:: The records
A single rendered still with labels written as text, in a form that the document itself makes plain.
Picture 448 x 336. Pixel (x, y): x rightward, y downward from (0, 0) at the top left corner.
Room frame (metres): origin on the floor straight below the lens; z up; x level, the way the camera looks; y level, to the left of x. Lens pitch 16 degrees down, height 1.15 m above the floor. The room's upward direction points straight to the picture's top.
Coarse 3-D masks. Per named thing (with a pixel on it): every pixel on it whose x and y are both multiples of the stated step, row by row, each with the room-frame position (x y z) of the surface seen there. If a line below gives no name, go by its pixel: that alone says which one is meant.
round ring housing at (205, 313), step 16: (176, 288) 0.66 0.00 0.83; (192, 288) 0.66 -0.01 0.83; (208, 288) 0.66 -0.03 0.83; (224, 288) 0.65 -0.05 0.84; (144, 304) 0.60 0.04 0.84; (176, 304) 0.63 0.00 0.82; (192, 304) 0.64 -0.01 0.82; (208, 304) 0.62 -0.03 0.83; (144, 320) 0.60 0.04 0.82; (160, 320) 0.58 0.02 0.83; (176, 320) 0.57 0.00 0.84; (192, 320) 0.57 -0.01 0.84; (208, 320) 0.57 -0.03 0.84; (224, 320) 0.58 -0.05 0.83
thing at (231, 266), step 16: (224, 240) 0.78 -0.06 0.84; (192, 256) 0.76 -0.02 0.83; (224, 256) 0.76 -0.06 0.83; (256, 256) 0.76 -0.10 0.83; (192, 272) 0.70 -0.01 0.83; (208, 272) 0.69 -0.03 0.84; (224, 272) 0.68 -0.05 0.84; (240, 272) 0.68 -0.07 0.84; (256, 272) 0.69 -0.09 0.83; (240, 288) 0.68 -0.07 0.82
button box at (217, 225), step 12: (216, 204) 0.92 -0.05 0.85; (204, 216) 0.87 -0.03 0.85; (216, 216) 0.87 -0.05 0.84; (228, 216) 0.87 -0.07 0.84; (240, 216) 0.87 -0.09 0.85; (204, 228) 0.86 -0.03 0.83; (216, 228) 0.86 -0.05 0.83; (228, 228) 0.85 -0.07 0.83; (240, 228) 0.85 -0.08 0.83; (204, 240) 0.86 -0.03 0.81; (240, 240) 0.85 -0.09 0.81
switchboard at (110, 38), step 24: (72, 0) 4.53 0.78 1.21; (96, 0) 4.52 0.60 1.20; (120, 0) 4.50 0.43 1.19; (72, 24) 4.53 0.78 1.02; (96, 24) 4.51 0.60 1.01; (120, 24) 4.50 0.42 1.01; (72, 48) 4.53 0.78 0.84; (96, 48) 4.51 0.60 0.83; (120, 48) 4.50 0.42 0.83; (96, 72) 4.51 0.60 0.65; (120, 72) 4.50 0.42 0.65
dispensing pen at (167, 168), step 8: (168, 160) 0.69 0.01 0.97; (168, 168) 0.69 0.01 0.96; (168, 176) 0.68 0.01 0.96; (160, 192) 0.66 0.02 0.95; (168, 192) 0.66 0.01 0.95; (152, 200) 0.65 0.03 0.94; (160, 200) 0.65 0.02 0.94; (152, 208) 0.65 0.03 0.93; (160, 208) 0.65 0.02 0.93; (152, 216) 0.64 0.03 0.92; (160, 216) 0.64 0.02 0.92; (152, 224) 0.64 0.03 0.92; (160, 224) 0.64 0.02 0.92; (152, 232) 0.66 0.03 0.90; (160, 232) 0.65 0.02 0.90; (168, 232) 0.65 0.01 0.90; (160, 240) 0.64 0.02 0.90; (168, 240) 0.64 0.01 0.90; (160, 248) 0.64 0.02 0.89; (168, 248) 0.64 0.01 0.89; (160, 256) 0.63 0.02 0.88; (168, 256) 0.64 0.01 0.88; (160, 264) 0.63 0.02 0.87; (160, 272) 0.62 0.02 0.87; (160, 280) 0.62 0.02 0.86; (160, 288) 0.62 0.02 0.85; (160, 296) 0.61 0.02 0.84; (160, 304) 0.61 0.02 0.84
::::
What you need to do. Say how many lines above contain the string "left". Answer with the number only.

Solution. 2